> **DESCRIPTION OF THE TASK**: Copy nothing from the entries below except the lines from the one containing "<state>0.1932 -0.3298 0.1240" through the one containing "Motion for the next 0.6", and copy those exactly.

%%

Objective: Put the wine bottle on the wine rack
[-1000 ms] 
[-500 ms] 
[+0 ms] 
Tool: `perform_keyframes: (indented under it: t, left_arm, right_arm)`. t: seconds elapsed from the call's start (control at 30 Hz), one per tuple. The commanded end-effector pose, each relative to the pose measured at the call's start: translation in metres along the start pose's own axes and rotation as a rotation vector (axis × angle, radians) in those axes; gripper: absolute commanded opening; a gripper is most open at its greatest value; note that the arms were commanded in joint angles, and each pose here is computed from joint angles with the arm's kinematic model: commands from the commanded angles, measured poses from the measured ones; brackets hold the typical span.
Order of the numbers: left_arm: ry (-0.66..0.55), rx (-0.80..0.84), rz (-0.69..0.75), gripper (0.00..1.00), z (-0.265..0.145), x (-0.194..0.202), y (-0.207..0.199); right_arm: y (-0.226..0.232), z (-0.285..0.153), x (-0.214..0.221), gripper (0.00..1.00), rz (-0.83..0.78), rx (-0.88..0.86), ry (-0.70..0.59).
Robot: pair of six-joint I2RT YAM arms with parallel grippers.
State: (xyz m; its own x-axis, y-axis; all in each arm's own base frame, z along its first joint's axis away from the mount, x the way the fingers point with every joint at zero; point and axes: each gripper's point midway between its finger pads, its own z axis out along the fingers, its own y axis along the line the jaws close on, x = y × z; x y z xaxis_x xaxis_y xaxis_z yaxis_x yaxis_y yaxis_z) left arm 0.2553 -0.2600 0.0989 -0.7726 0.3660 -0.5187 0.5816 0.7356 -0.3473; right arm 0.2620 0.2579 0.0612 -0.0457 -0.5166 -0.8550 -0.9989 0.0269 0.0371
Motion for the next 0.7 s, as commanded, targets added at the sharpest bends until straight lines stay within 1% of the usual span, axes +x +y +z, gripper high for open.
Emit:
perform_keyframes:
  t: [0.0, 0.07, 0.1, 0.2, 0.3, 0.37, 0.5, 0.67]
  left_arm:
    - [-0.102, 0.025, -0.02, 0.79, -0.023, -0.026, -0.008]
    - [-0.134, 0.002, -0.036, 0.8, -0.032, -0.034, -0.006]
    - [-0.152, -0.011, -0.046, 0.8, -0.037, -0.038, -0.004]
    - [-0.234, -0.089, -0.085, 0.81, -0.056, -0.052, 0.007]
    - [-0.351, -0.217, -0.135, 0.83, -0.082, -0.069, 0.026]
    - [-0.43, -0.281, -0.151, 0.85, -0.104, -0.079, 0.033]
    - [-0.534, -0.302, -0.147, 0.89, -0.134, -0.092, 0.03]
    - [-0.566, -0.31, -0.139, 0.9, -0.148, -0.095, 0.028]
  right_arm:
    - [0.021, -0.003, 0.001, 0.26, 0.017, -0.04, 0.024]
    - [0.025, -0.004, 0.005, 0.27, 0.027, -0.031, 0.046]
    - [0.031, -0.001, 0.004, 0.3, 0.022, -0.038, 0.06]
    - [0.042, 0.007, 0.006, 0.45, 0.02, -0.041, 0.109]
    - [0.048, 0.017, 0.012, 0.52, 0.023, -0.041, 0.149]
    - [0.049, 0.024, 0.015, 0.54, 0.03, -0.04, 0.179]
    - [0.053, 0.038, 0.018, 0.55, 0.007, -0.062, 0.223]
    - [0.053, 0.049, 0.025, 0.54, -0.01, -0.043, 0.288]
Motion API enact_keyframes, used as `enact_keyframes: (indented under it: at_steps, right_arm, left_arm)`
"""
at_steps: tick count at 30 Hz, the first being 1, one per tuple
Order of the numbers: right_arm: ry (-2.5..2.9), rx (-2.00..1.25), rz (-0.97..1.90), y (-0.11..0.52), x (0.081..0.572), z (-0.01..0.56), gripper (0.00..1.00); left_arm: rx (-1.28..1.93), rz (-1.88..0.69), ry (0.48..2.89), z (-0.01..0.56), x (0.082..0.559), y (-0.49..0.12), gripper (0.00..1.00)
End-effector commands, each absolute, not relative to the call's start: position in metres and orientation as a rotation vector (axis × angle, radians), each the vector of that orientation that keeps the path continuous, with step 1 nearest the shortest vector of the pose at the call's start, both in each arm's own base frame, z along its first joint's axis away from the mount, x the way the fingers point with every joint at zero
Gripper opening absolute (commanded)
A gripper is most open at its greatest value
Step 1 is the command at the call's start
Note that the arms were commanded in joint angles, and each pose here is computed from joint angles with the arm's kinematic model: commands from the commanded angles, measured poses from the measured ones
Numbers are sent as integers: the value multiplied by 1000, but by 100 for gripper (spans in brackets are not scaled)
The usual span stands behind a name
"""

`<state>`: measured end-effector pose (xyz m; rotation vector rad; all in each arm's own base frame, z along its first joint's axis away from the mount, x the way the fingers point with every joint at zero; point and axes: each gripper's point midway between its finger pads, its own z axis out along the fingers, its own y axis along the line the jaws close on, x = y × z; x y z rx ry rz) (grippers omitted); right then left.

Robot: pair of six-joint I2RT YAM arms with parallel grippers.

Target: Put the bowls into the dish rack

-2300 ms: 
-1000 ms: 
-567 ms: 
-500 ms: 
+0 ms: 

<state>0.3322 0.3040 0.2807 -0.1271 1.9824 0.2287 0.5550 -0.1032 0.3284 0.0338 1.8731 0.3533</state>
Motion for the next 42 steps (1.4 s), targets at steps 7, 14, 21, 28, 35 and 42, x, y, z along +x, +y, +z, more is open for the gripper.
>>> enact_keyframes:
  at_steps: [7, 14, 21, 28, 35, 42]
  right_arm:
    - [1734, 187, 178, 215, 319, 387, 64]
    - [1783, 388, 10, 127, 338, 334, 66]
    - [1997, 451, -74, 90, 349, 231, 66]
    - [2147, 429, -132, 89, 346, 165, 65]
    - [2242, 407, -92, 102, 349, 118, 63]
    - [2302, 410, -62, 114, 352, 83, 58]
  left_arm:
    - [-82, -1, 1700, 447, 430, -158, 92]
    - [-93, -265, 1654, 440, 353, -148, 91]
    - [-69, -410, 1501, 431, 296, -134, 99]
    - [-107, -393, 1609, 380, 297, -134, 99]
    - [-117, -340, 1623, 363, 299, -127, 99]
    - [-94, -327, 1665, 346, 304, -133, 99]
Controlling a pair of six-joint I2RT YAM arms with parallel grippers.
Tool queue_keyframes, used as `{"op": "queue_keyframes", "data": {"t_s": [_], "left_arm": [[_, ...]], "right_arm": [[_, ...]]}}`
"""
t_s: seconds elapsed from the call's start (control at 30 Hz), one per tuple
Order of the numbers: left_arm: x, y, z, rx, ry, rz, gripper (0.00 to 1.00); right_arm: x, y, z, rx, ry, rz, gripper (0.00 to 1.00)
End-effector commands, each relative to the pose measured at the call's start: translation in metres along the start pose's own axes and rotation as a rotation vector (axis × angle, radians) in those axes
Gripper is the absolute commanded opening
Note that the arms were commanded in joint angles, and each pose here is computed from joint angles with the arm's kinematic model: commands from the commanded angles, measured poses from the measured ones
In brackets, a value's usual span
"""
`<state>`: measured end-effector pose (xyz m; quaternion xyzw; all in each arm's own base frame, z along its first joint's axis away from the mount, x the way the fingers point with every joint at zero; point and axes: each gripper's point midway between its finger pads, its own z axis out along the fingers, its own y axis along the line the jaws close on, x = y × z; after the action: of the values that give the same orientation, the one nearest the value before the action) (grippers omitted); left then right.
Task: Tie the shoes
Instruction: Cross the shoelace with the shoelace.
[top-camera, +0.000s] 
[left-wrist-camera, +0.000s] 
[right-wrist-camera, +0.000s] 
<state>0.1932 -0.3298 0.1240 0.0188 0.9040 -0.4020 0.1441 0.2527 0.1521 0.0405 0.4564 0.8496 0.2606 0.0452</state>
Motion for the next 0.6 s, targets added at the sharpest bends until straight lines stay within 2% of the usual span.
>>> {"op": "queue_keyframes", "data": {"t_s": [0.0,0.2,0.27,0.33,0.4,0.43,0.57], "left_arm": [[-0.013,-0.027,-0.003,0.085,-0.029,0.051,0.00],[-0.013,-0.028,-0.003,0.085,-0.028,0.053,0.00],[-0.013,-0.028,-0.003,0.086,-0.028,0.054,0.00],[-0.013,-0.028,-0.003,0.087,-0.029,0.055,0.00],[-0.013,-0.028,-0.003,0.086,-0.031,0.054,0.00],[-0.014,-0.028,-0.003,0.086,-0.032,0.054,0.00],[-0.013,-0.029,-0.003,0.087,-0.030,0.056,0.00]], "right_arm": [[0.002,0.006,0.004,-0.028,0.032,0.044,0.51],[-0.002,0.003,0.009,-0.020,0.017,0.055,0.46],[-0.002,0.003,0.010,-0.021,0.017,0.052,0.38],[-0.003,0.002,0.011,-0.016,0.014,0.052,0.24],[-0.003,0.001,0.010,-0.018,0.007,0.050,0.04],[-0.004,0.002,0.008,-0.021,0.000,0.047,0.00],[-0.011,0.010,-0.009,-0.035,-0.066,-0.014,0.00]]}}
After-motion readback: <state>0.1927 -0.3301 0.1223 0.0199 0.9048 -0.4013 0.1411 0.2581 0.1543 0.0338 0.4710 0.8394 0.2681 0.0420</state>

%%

> **RESULT FOR THIS TASK**:
<state>0.1932 -0.3298 0.1240 0.0188 0.9040 -0.4020 0.1441 0.2527 0.1521 0.0405 0.4564 0.8496 0.2606 0.0452</state>
Motion for the next 0.6 s, targets added at the sharpest bends until straight lines stay within 2% of the usual span.

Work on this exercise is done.